Fab産生温度または任意の他のプロセス制限にかかわらず、全発酵実行の間の強固なプラスミド維持を確実にするために、種々のストラテジーを調査した。1つのストラテジーは、それぞれの娘細胞が同じプラスミドを受け継ぐように、細菌の細胞分裂の間の適切なプラスミド分離を保証することであった。いくつかの細菌のプラスミド分離システムにおいて、プラスミド分配遺伝子座(par)として公知の特定の遺伝子が、細胞分裂の間にプラスミドを失った娘細胞を殺傷することによってこれを保証することが文献中に示されている(Ebersbach G. & Gerdes K., Annu. Rev. Genet. 39, 453, 2005)。

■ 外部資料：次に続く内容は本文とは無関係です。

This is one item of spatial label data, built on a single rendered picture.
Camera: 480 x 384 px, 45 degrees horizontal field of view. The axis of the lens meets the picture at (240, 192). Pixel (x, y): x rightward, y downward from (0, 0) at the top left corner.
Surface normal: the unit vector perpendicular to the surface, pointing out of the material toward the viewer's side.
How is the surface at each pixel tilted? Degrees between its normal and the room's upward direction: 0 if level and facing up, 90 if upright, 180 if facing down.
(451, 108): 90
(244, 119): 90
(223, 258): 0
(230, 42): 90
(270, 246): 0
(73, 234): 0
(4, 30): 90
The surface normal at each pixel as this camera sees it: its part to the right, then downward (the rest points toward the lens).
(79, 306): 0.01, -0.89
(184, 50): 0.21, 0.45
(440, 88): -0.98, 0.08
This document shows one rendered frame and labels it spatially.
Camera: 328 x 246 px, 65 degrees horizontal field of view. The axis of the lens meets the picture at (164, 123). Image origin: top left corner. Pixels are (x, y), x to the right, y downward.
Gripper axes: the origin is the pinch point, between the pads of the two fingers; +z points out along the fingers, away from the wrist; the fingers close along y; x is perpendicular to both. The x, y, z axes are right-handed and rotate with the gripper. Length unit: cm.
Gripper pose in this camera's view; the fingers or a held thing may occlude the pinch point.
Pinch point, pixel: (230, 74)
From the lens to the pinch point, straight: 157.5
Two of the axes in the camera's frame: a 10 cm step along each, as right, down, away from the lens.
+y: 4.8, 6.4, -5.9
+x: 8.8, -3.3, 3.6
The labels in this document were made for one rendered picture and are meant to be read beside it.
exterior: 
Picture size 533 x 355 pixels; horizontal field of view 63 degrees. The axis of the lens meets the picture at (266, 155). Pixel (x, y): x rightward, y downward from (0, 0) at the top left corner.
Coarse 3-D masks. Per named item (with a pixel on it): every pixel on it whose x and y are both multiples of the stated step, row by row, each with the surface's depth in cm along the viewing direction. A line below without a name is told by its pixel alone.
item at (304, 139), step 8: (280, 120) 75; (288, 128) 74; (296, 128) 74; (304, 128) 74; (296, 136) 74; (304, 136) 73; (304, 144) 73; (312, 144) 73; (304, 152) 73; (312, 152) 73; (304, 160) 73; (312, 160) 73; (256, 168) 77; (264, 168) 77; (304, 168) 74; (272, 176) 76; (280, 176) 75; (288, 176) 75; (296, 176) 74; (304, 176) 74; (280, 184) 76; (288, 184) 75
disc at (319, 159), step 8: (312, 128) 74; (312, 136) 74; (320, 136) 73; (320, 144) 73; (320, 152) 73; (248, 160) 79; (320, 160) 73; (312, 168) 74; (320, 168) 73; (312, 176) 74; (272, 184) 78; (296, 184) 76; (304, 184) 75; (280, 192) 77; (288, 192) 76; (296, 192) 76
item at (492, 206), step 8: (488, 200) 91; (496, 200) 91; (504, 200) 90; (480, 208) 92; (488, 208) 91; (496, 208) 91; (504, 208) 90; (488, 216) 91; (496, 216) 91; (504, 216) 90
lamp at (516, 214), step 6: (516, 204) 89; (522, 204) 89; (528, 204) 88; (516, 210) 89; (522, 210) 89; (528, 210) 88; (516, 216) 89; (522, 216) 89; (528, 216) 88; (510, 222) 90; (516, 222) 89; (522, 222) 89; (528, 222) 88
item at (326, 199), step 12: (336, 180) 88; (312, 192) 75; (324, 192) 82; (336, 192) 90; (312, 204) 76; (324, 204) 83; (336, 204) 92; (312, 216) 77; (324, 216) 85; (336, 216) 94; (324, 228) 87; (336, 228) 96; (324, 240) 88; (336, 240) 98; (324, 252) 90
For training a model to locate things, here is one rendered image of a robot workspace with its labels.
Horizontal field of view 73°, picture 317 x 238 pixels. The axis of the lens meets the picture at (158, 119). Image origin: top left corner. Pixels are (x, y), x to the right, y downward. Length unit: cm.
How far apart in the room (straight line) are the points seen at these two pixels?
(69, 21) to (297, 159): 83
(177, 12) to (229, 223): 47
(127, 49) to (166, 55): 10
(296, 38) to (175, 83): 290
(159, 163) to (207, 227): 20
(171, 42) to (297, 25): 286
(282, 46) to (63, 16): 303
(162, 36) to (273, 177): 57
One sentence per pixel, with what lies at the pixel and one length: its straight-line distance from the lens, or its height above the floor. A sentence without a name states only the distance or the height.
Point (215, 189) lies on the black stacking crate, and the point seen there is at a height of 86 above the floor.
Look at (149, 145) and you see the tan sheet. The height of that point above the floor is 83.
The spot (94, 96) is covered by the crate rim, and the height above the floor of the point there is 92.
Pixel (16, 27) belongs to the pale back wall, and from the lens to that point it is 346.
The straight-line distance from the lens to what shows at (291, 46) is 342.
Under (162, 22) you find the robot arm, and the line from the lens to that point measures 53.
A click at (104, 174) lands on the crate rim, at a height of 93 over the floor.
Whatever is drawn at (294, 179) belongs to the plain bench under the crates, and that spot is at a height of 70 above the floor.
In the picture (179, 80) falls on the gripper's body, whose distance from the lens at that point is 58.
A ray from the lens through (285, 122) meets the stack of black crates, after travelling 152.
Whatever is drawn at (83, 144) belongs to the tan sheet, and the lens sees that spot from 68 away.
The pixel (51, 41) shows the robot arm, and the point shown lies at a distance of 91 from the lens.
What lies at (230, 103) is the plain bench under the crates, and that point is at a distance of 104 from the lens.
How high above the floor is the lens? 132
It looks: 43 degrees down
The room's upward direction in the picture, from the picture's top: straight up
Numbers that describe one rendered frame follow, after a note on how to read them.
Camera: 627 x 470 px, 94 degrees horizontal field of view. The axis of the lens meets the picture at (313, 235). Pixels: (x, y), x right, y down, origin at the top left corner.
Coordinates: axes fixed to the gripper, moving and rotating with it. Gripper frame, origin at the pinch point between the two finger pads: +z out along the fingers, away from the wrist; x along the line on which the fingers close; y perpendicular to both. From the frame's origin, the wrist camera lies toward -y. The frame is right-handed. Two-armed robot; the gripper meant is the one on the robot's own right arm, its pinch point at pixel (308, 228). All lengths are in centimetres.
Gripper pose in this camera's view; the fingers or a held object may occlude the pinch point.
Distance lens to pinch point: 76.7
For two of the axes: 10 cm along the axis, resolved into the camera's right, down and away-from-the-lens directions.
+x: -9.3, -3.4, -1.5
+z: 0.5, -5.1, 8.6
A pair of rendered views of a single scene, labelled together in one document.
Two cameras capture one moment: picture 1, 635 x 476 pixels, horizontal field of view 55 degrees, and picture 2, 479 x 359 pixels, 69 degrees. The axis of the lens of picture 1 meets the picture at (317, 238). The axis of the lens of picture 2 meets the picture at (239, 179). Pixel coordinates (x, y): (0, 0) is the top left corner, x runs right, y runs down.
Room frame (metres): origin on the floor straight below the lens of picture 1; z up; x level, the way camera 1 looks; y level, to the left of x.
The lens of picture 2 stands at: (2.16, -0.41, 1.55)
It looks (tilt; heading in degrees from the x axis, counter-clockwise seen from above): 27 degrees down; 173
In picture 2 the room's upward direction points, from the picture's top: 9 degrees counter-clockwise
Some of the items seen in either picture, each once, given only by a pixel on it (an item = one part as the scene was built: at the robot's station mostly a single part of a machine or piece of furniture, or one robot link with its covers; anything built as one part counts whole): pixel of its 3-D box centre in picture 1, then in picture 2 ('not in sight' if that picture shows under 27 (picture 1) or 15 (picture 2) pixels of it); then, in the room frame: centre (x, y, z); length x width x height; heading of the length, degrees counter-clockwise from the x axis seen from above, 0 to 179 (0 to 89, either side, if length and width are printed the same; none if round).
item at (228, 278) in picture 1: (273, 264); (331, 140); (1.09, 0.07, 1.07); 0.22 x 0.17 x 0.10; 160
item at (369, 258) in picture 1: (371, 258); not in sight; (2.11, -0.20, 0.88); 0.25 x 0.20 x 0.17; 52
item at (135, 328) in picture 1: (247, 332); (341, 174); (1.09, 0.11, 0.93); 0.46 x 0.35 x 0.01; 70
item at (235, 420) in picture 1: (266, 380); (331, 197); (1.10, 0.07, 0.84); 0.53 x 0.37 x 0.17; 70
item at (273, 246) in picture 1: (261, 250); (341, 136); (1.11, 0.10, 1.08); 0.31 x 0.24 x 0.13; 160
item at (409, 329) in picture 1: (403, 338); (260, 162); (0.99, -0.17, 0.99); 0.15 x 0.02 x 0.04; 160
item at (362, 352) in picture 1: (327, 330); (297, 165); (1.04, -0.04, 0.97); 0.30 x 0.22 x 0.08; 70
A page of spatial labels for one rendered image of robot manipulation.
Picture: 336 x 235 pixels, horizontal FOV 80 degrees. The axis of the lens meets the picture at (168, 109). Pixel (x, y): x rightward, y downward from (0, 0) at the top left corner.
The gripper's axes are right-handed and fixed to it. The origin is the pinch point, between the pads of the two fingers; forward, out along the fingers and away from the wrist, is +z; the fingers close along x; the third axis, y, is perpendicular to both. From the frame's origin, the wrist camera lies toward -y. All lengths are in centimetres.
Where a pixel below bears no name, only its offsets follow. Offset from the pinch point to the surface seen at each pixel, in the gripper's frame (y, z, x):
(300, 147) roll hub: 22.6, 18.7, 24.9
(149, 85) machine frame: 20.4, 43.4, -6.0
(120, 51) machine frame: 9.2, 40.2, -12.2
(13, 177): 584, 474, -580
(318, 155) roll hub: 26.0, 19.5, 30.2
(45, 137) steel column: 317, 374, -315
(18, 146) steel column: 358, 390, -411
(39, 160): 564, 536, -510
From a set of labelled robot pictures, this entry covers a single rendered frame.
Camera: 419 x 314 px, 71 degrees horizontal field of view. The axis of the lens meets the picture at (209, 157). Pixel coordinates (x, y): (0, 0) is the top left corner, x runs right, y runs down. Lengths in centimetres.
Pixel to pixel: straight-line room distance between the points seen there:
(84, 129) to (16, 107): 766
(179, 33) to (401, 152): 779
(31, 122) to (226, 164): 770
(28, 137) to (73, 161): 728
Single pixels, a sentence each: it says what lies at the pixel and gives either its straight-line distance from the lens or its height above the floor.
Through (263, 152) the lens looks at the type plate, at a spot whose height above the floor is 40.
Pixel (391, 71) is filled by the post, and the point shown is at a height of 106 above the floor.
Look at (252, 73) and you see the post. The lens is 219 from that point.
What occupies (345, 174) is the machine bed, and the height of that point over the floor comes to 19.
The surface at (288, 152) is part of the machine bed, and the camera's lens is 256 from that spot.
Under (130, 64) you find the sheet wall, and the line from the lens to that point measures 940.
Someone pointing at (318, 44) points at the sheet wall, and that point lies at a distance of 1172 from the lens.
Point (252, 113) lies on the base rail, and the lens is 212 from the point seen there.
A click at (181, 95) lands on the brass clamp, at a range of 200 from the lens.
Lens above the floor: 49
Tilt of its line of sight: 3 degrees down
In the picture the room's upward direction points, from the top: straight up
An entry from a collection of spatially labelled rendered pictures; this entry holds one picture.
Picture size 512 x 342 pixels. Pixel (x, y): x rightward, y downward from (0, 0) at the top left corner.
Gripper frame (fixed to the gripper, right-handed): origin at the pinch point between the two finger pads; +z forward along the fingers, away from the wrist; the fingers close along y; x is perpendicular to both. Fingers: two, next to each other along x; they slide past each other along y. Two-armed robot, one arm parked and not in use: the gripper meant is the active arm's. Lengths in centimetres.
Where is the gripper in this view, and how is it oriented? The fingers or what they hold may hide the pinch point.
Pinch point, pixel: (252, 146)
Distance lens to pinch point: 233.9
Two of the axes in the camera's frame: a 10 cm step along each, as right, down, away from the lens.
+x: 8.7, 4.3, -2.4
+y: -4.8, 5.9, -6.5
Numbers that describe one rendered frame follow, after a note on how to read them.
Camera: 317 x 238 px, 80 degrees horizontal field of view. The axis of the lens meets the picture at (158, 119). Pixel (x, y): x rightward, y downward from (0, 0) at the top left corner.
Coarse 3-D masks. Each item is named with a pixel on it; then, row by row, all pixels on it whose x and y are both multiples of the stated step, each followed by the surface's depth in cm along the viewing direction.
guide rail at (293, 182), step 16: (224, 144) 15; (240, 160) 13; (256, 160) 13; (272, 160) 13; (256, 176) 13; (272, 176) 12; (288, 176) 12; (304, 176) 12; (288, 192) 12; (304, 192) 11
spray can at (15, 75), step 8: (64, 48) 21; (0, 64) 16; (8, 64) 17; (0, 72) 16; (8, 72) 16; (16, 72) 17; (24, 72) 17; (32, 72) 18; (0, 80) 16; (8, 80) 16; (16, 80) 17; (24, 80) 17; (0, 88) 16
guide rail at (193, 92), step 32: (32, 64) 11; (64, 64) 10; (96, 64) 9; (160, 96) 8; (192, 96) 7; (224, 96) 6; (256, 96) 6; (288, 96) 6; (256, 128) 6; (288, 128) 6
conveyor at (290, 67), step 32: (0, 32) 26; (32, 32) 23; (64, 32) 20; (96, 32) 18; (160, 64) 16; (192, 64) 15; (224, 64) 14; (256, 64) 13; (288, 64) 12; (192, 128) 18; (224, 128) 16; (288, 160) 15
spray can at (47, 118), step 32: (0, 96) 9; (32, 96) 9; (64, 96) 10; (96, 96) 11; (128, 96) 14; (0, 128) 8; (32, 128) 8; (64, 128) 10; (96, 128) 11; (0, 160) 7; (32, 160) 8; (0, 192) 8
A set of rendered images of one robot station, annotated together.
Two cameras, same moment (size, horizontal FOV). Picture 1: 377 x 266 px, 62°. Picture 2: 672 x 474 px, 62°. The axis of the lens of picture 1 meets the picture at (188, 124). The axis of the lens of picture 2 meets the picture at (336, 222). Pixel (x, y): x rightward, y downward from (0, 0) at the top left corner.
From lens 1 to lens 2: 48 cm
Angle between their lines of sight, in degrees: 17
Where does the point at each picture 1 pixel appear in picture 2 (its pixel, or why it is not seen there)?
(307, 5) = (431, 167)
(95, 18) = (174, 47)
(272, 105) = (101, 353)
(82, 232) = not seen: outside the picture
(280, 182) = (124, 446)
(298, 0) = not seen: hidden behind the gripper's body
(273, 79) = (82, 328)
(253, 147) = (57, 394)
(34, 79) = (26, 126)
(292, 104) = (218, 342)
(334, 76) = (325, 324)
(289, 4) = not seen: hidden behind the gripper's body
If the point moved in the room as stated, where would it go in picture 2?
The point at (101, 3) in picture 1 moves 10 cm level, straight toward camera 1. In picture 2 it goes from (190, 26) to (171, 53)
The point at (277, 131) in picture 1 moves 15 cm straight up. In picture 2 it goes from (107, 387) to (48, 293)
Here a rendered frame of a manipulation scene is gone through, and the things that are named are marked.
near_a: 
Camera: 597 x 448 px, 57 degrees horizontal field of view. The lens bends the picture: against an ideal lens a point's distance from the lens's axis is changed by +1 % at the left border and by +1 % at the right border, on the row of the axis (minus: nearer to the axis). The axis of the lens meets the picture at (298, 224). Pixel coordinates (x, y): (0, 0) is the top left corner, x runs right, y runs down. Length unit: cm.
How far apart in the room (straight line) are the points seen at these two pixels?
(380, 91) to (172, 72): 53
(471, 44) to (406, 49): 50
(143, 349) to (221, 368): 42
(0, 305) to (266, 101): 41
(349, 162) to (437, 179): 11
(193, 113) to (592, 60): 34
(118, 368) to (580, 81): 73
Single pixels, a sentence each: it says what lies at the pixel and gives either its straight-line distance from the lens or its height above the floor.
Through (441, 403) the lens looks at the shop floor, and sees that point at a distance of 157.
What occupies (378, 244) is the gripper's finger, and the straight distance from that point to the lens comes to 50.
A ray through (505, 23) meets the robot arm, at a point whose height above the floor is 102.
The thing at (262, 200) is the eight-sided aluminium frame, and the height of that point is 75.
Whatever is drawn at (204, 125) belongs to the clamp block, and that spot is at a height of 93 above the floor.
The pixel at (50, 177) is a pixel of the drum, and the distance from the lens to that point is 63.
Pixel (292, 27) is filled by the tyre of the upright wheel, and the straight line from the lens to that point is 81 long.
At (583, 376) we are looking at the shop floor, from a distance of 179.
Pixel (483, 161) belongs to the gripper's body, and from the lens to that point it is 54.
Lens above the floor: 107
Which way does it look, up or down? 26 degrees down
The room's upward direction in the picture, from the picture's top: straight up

さらに、文献中の他の知見は、プラスミド上の大腸菌プラスミドR1にもともと由来する580bpの最小分配B parB(hok/sok)遺伝子座(配列番号12)の組み込みが、大腸菌を含む多くの細菌におけるそれらの維持および安定性を改善し得ることを実証した(Gerdes K., Nature Biotech. 6,1402, 1988;Gerdes K. et. al., Mol. Microbiol. 4, 1807, 1990;Gerdes K. and Neilsen Al, J. Mol. Biol. 226, 637, 1992)。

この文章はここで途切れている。